Scholarly discussions of mindfulness normally treat the term as reflecting a specific, independent, psychological function. Here, mindfulness is placed within a broader understanding of the Buddhist cultivation of consciousness, with special attention to the ethical aspects of mindfulness. Focusing on sources from early Buddhism, the article demonstrates how ethics was thought to have a positive, indeed a necessary, effect on a successful practice of mindfulness. The article moves beyond the Sati-paṭṭhāna-sutta (“The Foundations of Mindfulness”), which has been emphasized in scholarship, to related texts in the Middle Length Discourses (Majjhima-Nikāya) and beyond them to other Pāli sources.

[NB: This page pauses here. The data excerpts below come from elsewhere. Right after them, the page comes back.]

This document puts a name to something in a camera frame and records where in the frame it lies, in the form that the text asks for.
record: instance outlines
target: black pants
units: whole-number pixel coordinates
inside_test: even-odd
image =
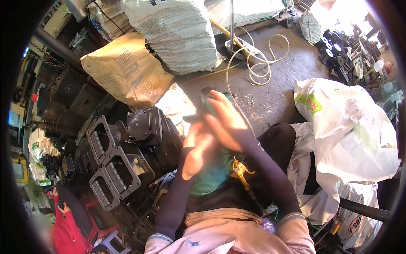
[[[262,148],[285,172],[289,165],[295,145],[296,132],[289,124],[274,124],[258,137]],[[255,170],[249,160],[244,163],[249,171]],[[266,208],[272,203],[268,183],[264,182],[261,172],[244,174],[257,200]],[[201,197],[188,197],[186,210],[189,213],[202,212],[218,208],[239,208],[262,215],[261,209],[252,201],[237,178],[227,178],[214,192]]]
[[[71,209],[73,218],[76,225],[82,231],[82,235],[88,239],[92,231],[92,221],[84,208],[75,195],[69,190],[69,187],[62,185],[61,182],[56,183],[56,190],[58,192],[59,200],[66,202],[66,205]]]

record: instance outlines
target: green logo on bag
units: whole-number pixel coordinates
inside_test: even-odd
[[[35,142],[32,144],[31,149],[35,150],[39,148],[39,142]]]
[[[323,109],[319,101],[313,94],[298,94],[296,101],[307,106],[307,109],[311,110],[311,115]]]

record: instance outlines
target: black arm sleeve
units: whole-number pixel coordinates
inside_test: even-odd
[[[269,184],[269,195],[279,208],[279,215],[301,212],[296,193],[282,169],[274,162],[249,130],[229,130],[242,147],[244,155],[261,171],[264,181]]]
[[[179,165],[172,185],[155,218],[154,233],[164,234],[175,240],[175,232],[183,221],[186,212],[186,202],[195,176],[189,180],[182,178],[182,169],[186,156],[193,147],[183,148],[179,156]]]

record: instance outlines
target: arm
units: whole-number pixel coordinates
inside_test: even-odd
[[[243,154],[254,163],[264,176],[264,181],[269,186],[269,195],[279,208],[280,216],[293,212],[300,213],[301,210],[292,184],[278,164],[262,149],[259,141],[251,135],[249,130],[230,129],[229,132],[241,146]]]
[[[294,254],[315,254],[307,221],[301,213],[291,213],[279,221],[276,235]]]
[[[62,221],[62,216],[60,215],[60,212],[58,212],[58,201],[59,201],[59,197],[58,197],[58,192],[56,191],[56,187],[54,187],[54,189],[52,190],[52,194],[54,196],[54,202],[55,202],[55,223],[61,223]]]
[[[150,239],[157,237],[166,239],[169,243],[175,240],[175,232],[185,215],[190,186],[194,176],[203,166],[203,152],[210,146],[213,139],[210,134],[204,131],[203,123],[196,123],[190,127],[180,154],[178,171],[166,194],[164,203],[158,210],[154,235]]]
[[[182,223],[186,211],[186,201],[189,196],[190,186],[192,186],[194,177],[189,180],[182,178],[182,169],[186,156],[193,147],[182,149],[178,171],[173,179],[172,185],[166,194],[164,203],[159,208],[155,219],[154,233],[160,233],[175,239],[175,232]]]
[[[75,240],[72,244],[73,247],[75,248],[77,253],[85,253],[87,249],[87,240],[85,237],[82,235],[82,232],[76,225],[76,221],[72,215],[71,209],[65,204],[65,208],[62,210],[59,208],[59,210],[65,215],[65,223],[69,225],[69,228],[71,230],[71,233],[73,235],[73,239]]]
[[[268,183],[269,195],[272,196],[282,216],[300,212],[296,193],[289,179],[262,150],[259,141],[251,135],[231,102],[222,93],[211,91],[210,94],[213,98],[207,100],[211,103],[216,116],[207,114],[204,118],[220,143],[229,150],[242,152],[255,164],[264,181]]]

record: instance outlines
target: green cloth
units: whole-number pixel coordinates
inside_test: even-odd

Here, we learn that “You should cultivate the four applications of mindfulness based on ethics, established in ethics.” While the emphasis on ethics in these sources reminds us of the conceptual dimensions of mindfulness, it also allows scholars to see both ethics and mindfulness as partaking in the broader attempt to enrich consciousness and make it healthier, softer, and more lucid. Buddhist practice works to change the structures of subjectivity and make them more conducive to liberation, in whatever way it may be defined. Thus, the Buddhist contemplative tradition can be seen to participate in an effort to change the quality of consciousness, rather than being a mere attempt to reach an annihilation of “suffering.” These considerations allow us to see mindfulness as a form of ethical activity in itself.